> ABOUT THIS TASK:
Please report each line of the data below that contains "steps".

-- Opening Marker --

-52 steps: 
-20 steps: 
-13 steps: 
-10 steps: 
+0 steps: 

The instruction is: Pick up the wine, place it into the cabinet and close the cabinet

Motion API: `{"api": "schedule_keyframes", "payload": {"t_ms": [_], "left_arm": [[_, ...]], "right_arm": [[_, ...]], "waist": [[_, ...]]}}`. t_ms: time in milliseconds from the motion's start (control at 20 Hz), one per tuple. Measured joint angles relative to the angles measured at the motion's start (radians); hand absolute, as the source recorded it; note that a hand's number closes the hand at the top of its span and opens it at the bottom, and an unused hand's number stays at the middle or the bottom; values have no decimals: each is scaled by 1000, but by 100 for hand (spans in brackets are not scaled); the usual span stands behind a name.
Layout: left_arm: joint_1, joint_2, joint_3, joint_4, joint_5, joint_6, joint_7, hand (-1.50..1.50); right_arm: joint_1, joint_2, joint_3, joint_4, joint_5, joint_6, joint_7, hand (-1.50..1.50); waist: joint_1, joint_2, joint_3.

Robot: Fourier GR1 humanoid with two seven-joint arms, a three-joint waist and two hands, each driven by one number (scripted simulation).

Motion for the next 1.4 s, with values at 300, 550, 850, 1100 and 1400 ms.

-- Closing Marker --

> TASK SOLUTION:
-52 steps: 
-20 steps: 
-13 steps: 
-10 steps: 
+0 steps: 

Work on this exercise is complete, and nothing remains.